Work instructions:
Would you transcribe the line that holds "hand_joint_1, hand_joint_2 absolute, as", plus every line beneath it through the end of the data, exactly and with nothing added?

Recorded information:
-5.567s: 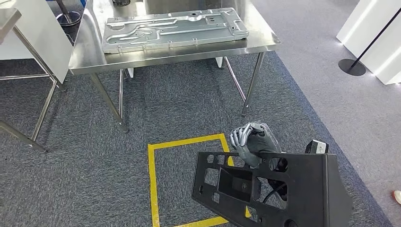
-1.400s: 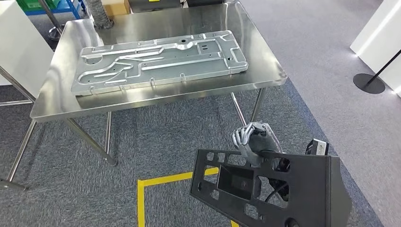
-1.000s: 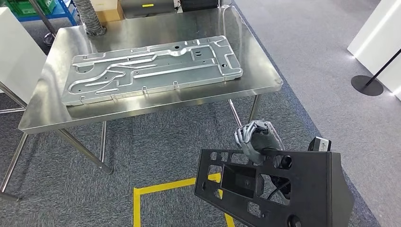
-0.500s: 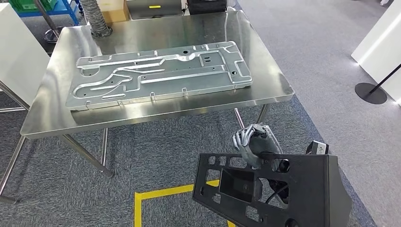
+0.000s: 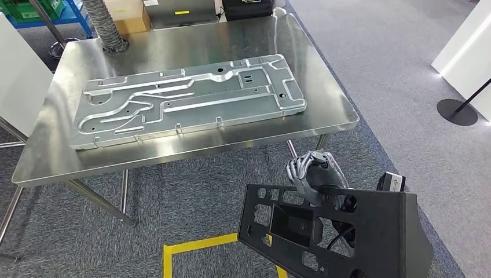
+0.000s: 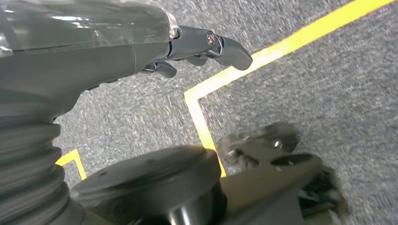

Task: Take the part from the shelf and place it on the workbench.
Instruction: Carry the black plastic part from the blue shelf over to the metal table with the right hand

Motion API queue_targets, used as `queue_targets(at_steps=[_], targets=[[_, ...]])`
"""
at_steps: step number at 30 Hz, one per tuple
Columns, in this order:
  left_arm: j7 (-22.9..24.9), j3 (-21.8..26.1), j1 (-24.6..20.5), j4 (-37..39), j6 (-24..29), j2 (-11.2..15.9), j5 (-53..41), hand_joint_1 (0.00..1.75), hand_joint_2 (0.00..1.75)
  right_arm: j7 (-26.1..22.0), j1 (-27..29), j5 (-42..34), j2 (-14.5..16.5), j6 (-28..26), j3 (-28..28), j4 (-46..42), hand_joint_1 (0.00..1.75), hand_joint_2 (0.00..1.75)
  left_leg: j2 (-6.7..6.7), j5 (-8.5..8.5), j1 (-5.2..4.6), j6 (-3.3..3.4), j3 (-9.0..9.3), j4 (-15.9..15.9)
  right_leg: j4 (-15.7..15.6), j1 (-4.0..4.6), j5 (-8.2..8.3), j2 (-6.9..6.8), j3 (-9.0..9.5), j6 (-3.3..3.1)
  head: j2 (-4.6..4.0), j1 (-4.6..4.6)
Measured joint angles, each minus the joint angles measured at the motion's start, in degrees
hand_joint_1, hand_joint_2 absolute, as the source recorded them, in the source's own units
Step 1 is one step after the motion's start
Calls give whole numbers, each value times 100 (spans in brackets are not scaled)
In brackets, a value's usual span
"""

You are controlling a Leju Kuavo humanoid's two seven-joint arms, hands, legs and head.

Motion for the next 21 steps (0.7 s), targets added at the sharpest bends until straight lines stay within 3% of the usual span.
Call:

Result of this exercise:
hand_joint_1, hand_joint_2 absolute, as the source recorded them, in the source's own units
Step 1 is one step after the motion's start
Calls give whole numbers, each value times 100 (spans in brackets are not scaled)
In brackets, a value's usual span
"""

You are controlling a Leju Kuavo humanoid's two seven-joint arms, hands, legs and head.

Motion for the next 21 steps (0.7 s), targets added at the sharpest bends until straight lines stay within 3% of the usual span.
Call:

The requested output has been fully supplied.